(What to produce) Work out how many lines in the data below contain the string "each", and reply with that figure alone.

--- START ---

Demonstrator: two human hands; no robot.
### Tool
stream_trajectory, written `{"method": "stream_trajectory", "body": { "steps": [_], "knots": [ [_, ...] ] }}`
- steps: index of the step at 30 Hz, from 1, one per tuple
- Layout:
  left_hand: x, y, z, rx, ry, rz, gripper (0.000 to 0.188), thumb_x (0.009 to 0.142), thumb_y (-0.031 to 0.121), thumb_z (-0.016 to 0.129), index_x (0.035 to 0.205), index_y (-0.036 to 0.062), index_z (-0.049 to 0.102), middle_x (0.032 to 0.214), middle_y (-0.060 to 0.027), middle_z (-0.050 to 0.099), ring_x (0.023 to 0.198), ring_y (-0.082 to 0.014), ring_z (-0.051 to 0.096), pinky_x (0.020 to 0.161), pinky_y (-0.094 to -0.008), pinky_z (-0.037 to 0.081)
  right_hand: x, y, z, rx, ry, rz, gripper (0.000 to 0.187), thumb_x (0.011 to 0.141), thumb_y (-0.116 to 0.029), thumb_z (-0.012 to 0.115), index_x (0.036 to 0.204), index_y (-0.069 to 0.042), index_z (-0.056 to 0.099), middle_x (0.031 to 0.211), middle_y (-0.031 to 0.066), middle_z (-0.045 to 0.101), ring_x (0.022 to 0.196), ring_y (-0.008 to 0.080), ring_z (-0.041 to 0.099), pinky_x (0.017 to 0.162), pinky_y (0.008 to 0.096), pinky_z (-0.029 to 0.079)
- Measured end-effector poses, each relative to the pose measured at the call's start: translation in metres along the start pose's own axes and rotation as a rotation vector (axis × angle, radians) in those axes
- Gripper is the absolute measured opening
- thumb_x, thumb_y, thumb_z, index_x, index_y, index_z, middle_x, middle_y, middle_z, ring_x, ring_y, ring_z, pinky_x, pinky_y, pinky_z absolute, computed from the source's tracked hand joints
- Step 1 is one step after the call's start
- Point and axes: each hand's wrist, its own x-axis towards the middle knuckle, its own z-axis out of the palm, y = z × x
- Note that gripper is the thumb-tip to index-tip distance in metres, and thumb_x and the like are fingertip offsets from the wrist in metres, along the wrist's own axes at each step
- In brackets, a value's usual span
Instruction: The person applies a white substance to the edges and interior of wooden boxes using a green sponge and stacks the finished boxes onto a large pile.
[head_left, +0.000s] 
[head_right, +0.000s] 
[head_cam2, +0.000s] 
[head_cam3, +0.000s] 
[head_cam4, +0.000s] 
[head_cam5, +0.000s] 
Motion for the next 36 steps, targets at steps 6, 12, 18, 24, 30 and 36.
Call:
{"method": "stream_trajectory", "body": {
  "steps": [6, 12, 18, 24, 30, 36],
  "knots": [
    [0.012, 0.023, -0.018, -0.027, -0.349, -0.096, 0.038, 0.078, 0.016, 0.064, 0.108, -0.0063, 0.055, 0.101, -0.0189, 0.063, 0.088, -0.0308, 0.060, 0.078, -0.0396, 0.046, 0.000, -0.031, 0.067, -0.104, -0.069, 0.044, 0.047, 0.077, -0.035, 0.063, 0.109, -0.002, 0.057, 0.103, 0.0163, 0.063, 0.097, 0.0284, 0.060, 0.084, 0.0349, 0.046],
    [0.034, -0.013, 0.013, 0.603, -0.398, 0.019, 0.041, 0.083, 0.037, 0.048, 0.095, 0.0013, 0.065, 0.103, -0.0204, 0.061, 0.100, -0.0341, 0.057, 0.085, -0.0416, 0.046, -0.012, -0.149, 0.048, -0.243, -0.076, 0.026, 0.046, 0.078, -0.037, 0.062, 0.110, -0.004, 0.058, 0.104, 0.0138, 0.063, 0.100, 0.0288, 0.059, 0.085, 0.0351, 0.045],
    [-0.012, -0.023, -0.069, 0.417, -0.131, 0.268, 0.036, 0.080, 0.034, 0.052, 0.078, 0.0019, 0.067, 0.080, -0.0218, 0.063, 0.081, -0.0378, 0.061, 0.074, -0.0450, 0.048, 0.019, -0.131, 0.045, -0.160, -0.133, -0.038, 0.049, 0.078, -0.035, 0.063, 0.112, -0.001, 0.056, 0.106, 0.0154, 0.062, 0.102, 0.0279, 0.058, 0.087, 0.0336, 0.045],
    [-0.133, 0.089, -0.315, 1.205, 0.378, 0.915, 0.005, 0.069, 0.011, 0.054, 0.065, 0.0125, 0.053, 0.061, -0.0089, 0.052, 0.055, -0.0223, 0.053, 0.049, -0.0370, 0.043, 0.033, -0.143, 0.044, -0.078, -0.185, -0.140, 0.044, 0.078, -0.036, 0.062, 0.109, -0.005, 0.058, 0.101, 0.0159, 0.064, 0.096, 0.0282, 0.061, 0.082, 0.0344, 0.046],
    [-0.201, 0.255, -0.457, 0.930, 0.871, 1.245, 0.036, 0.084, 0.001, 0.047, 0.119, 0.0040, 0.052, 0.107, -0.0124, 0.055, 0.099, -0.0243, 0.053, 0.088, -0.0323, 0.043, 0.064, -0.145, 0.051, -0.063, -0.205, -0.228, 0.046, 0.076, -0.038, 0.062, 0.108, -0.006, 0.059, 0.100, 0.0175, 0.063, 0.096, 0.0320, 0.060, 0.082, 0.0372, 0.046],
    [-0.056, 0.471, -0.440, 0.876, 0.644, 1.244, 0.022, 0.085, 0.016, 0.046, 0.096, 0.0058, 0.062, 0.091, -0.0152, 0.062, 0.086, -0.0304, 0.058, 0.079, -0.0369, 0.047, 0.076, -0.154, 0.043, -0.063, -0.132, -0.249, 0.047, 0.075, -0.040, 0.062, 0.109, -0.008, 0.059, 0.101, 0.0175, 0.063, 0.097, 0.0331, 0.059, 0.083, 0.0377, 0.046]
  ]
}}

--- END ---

(Reply) 3